Parks Canada Banner
Parks Canada Home

Canadian Historic Sites: Occasional Papers in Archaeology and History No. 4

The Second Battalion, Quebec Rifles, at Lower Fort Garry

by William R. Morrison

Raising the Battalions

The Canadian contingent was made up of militia, one battalion from Ontario, called the First Battalion, Ontario Rifles, and one from Quebec, called the Second Battalion, Quebec Rifles. The first comprised 382, all ranks, and the second, 389. The ground rules for the Canadian part of the expedition were laid down by Colonel P. Robertson-Ross, the Adjutant-General of Militia, in a letter of 15 April 1870 to Sir G.-E. Cartier, the Minister of Militia and Defence, a copy of which is found in Appendix A. Robertson-Ross proposed to raise two battalions of seven companies each, one from Ontario and one from Quebec, of 382 men each, all ranks included. Enlistment was to be entirely voluntary, and the volunteers were to be drawn as far as possible from the active militia. The volunteers were to engage to serve for at least one year but not more than two. These were to be between 18 and 45 years of age, of "good character, sober habits, and physically fit for the service." Preference was to be given to men willing to settle in the West.

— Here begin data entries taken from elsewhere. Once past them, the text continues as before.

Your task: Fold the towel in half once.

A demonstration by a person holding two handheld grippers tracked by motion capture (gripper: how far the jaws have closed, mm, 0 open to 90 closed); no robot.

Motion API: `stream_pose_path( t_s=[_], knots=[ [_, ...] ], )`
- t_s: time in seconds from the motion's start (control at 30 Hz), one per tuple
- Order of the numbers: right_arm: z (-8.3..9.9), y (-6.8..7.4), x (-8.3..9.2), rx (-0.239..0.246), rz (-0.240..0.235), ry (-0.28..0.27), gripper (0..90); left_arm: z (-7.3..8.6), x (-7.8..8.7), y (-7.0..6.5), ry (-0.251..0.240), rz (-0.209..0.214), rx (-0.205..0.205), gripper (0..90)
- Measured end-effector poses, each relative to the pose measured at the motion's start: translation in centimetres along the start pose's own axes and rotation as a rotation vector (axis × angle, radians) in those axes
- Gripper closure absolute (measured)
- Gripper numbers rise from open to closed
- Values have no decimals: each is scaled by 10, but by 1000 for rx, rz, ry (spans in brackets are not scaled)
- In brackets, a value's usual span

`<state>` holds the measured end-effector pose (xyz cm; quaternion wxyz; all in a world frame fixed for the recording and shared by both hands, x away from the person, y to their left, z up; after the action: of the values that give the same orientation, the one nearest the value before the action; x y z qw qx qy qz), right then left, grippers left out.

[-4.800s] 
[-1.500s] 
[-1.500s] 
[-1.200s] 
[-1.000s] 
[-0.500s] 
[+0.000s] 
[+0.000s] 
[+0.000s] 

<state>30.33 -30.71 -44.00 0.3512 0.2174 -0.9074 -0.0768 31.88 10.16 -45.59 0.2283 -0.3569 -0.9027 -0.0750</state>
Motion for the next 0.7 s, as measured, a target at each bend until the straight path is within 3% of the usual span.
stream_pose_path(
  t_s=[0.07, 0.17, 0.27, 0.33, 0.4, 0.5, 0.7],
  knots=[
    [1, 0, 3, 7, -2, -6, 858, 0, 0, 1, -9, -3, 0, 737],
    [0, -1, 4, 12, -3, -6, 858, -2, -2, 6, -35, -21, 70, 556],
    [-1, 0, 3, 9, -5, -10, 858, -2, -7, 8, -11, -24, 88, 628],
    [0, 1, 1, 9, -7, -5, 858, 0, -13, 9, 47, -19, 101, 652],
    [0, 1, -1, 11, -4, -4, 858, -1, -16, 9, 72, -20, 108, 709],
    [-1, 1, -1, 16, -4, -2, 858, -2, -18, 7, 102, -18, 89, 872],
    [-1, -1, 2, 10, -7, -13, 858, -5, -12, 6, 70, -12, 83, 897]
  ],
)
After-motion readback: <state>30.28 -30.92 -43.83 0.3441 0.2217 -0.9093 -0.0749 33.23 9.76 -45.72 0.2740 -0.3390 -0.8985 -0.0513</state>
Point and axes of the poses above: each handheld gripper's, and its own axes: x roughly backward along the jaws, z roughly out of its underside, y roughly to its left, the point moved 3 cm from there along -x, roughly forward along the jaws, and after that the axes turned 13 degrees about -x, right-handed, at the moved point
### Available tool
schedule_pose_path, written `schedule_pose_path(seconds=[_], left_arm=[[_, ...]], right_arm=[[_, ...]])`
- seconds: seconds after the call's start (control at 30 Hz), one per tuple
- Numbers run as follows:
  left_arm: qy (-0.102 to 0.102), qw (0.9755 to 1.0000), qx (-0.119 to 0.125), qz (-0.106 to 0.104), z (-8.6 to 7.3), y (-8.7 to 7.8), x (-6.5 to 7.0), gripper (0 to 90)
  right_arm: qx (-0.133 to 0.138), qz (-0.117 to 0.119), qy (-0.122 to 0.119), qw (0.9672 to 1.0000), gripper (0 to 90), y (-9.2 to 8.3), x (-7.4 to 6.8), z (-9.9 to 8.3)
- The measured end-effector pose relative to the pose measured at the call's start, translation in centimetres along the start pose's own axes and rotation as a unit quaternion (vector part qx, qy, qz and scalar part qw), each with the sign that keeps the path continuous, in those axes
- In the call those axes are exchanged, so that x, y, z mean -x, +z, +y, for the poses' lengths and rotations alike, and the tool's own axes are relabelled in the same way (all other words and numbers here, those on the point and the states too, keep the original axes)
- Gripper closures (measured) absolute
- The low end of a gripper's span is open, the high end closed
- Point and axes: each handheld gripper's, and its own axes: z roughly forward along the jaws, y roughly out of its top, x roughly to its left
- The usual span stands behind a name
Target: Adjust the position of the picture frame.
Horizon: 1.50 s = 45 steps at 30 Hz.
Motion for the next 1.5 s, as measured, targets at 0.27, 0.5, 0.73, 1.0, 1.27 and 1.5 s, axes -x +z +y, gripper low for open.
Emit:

The two battalions were to be "clothed as Riflemen,"4 and were to be armed and equipped in the following manner:

1Short Snider Enfield Rifle and Sword Bayonet and Accoutrements, complete 60 rounds service ammunition
1tin plate and mug
1waterproof sheet
1cloth (Rifle) tunic
1pair cloth trousers
1forage cap
1pair beef boots
1pair ankle boots
1linen blouse and pair of trousers
1mosquito net

There was also to be a "free kit," consisting of:

2flannel shirts
2pairs socks
1pair braces
2linen towels
1knife, fork & spoon with hold-all
1cloth brush
2blacking brushes
1box blacking
1tin waterproof blacking
2darning needles
1piece darning yarn
2ordinary needles
1hank of thread
1piece of soap

In addition to which for the winter there was to be provided:

1tunic (cloth)
1pair cloth trousers
1winter cap (fur)
1pair mitts
2knitted undershirts
2pairs knitted drawers

Further information on the kit given to the troops is found in a memo entitled "List of stores supplied to the Red River expedition,"6 which mentions:

Frocks, blue serge
Frocks, green, S/Sgts. and Sgts.
Frocks, green, Rank and File

Much the same equipment appears in Robertson-Ross request of 16 April 1870 for permission to purchase supplies.7 The additional items are presumably for the teamsters, voyageurs, and other auxiliaries to the expedition. They are:

14bugles with green cords
73linen tents
76camp kettles
150chopping axes

It was proposed that "the Rifles, accoutrements, ammunition, knapsacks, camp-kettles and bugles be drawn from the Imperial Stores on payment in the usual way, that the clothing, ankle-boots, tents, blankets, and necessaries be drawn from Militia Stores on payment and that the most economical contracts be made for the delivery of the other articles without delay, so as to enable the men to take a complete outfit with them and to provide for sending the second set of uniform and winter necessaries to the North West at a later period in the season."8

Also on the subject of supplies for the expedition, it is interesting to note that the government saw fit to supply it with 750 linen bandages and 750 "cholera belts."9

John A. Macdonald's sensible scheme of getting as many French Canadians into the expedition as possible, to draw the teeth of protest from Quebec was, unfortunately, not as successful as he had hoped. While the Ontario Rifles filled its ranks quickly, and even had a waiting list of those wanting to join, recruiting for the Quebec Rifles proceeded very slowly. The Quebec press was ill-disposed toward the expedition. One of Wolseley's staff described the situation:

The Quebec battalion was not so fortunate in its enrolment. The French Canadians, naturally averse to military service, were deterred from enlisting by the exhortations of their clergy, who, in many of the parishes in Lower Canada, publicly dissuaded their flocks from joining a regiment "about to be sent to fight against their bretheren in the North-West."10

English-speaking Canadians from Quebec were eligible for the battalion, but it was popularly supposed that they were in many cases unwilling to enlist because of the fact that two-thirds of the officers of the battalion were French-speaking.11 Whether or not this supposition is true would be difficult to establish, but the upshot of it all was that the vacancies in the Quebec Rifles had to be filled from Ontario. Of the 362 noncommissioned ranks of the Quebec battalion, only 77 were French Canadian.12 Thus the expedition lost at the beginning whatever bipartisan character it was supposed to have, especially since Ontario began to see it more and more as a holy war against the French-speaking murderers of Thomas Scott.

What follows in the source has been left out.